1. Invertion du regard:

Décolonisation du récit: En plaçant au cœur du récit la restitution des objets et les réactions des populations africaines, Diop inverse le regard traditionnellement porté sur ces événements. Ce n’est plus l’histoire du colonisateur triomphant qui est racontée, mais celle d’un peuple spolié retrouvant une partie de son patrimoine.

Redonner vie aux objets: En humanisant les objets, en leur donnant une voix, le film les transforme en acteurs à part entière de l’histoire. Ils ne sont plus de simples artefacts mais des témoins silencieux d’une culture et d’une identité.
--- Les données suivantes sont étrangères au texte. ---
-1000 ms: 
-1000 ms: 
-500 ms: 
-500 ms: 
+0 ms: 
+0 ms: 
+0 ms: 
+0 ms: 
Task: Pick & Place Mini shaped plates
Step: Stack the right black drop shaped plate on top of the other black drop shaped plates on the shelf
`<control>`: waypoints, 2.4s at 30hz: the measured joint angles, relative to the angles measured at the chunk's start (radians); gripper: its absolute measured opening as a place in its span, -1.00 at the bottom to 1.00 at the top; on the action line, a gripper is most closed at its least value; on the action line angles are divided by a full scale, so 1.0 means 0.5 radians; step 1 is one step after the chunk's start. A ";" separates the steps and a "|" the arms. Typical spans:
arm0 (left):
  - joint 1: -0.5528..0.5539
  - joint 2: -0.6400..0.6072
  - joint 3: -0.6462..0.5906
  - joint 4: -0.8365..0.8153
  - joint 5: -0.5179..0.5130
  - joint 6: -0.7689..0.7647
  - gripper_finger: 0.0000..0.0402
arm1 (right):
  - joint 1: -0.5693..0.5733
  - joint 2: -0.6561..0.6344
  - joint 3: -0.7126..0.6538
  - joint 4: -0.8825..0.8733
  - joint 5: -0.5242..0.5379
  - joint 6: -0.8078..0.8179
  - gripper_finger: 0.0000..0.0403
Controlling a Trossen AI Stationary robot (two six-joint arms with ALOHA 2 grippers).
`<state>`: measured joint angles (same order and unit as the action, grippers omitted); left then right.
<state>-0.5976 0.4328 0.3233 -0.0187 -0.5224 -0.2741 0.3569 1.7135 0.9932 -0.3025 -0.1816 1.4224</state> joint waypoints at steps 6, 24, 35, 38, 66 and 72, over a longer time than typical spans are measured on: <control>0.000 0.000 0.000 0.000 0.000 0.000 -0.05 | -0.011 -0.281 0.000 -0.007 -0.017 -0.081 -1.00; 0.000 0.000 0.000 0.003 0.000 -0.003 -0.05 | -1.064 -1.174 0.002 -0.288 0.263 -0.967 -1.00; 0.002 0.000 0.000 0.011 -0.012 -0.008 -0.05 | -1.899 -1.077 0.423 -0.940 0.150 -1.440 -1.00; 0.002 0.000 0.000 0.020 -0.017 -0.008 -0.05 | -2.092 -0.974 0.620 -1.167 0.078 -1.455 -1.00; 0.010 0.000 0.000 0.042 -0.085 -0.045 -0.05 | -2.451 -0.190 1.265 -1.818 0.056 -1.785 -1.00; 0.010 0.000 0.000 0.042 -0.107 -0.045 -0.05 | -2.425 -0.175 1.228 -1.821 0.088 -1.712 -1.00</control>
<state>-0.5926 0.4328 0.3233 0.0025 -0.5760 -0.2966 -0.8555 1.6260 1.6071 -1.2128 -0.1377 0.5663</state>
2. Réhabilitation des cultures africaines:

Valorisation du patrimoine: En montrant la richesse et la complexité des cultures africaines à travers ces objets, le film contribue à réhabiliter une image souvent dégradée par le discours colonial.
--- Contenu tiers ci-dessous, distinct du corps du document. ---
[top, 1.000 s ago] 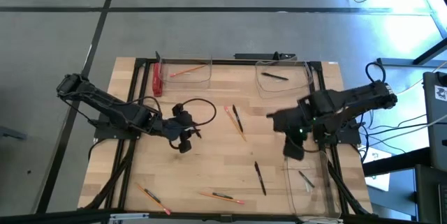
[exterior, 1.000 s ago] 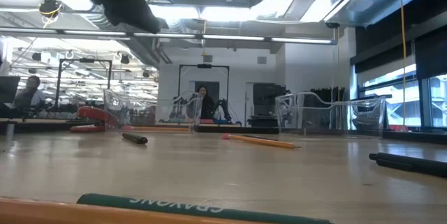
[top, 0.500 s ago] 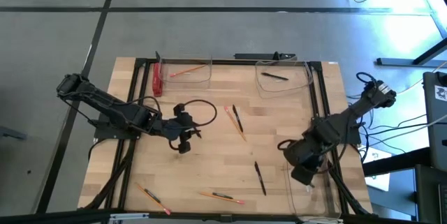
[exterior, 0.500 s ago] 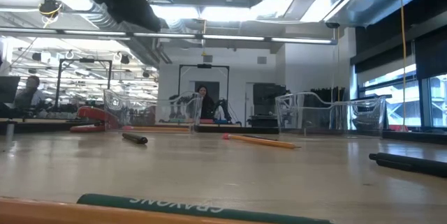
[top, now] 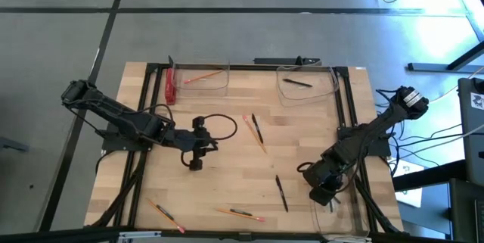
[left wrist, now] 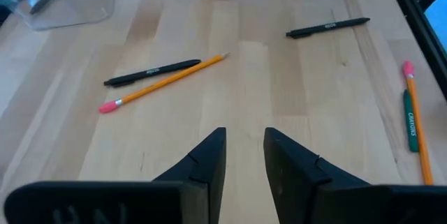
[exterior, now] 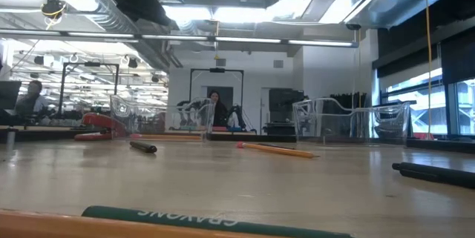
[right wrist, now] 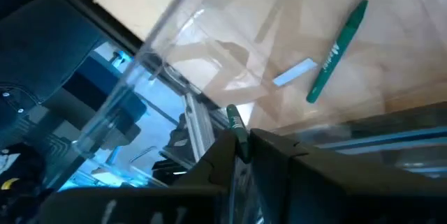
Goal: Sort crayons/erasers/pens/pencils in bins
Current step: Put the top left green crayon into the bottom transparent bin, then put the top yellow pencil into the top left transparent bin
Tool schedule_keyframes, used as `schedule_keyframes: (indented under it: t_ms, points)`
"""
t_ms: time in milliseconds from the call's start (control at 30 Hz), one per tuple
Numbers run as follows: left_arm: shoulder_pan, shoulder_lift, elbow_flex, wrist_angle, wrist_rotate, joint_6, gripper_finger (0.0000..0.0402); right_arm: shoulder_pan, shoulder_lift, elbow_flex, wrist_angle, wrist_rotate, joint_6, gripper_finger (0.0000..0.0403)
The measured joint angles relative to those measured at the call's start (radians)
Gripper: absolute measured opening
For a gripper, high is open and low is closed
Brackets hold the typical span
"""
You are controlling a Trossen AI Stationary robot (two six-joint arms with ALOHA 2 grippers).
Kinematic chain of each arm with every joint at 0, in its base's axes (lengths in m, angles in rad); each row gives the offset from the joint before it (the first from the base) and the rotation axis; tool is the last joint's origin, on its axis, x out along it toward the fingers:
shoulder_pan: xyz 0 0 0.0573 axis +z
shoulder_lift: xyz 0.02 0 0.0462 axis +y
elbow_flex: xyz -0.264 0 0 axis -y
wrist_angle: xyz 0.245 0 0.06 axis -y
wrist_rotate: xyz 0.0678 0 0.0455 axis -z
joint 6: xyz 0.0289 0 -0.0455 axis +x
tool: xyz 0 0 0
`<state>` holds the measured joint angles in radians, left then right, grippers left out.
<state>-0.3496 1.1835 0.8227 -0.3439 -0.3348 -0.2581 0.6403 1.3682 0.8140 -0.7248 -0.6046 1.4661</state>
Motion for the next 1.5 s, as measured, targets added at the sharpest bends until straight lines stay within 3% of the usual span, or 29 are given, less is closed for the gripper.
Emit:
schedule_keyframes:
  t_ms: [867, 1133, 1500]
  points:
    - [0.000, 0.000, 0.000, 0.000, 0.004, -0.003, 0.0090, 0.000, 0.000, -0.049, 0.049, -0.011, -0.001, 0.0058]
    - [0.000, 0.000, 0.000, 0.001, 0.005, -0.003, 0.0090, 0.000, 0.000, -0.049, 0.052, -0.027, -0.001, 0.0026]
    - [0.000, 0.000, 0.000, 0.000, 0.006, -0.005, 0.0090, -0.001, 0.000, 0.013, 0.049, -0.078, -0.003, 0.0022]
Déconstruction des stéréotypes: Diop déconstruit les stéréotypes associés à l’Afrique, en montrant une société organisée, dotée d’une culture riche et d’une histoire millénaire.
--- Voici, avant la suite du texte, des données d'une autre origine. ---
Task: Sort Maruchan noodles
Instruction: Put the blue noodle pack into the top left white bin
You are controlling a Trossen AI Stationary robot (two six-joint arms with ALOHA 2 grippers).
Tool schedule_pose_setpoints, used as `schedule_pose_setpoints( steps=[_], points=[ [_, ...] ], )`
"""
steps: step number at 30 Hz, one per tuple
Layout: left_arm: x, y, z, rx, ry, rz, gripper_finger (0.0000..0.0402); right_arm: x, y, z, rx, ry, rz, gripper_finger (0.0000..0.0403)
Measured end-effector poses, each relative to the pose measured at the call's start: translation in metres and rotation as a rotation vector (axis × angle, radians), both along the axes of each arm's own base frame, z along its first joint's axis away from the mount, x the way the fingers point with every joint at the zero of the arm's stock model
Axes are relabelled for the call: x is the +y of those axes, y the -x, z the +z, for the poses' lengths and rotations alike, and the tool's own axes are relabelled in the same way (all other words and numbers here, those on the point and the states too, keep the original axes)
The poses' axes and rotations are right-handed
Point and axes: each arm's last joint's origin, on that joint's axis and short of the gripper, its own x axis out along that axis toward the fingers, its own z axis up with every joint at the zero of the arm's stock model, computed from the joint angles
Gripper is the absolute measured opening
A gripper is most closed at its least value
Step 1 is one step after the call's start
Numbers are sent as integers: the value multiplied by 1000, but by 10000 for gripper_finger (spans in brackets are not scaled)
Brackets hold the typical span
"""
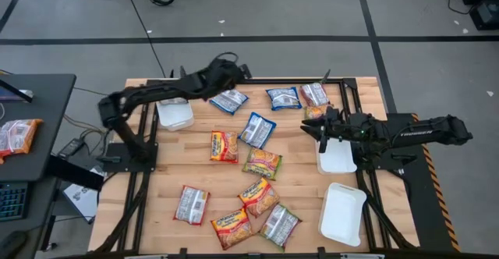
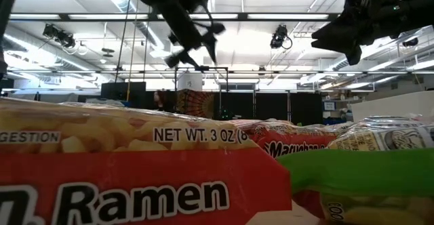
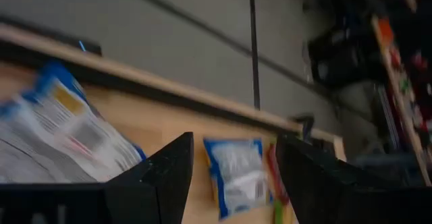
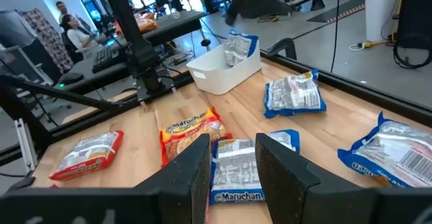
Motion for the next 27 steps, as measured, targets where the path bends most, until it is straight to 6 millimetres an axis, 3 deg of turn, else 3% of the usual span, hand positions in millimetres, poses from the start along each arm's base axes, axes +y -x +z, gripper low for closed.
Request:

3. Questionnement de la notion de patrimoine:

Redéfinition du patrimoine: Le film nous invite à repenser la notion de patrimoine. Ce n’est plus seulement un ensemble d’objets conservés dans des musées, mais une histoire vivante, transmise de génération en génération.

Lien entre passé et présent: En montrant comment ces objets résonnent encore aujourd’hui dans les communautés africaines, Diop souligne l’importance de préserver ce lien entre le passé et le présent.

4. Réaffirmation des identités africaines:

Renforcement du sentiment d’appartenance: En redonnant aux Africains une partie de leur histoire, le film contribue à renforcer leur sentiment d’appartenance à une culture et à une identité.

Résistance à l’oubli: En filmant cet événement historique, Diop s’inscrit dans une démarche de résistance à l’oubli et de transmission de la mémoire. En s’adressant aux jeunes générations, Mati Diop souligne l’importance de transmettre la mémoire et de lutter contre l’oubli.

5. Invitation au dialogue et à la réflexion:

Débat sur la restitution: Le film ouvre un débat sur les enjeux de la restitution, sur les modalités de retour des œuvres d’art et sur leur intégration dans les sociétés africaines.

Réflexion sur le colonialisme: En mettant en lumière les conséquences du colonialisme, le film invite à une réflexion critique sur ce passé et sur ses héritages

un film essentiel pour comprendre notre époque

« Dahomey » est bien plus qu’un simple film sur la restitution d’œuvres d’art. C’est une réflexion profonde sur les enjeux de la décolonisation, de la mémoire et de l’identité. En offrant un regard sensible et poétique sur cette question, Mati Diop nous invite à repenser notre rapport au passé et à construire un avenir plus juste et équitable.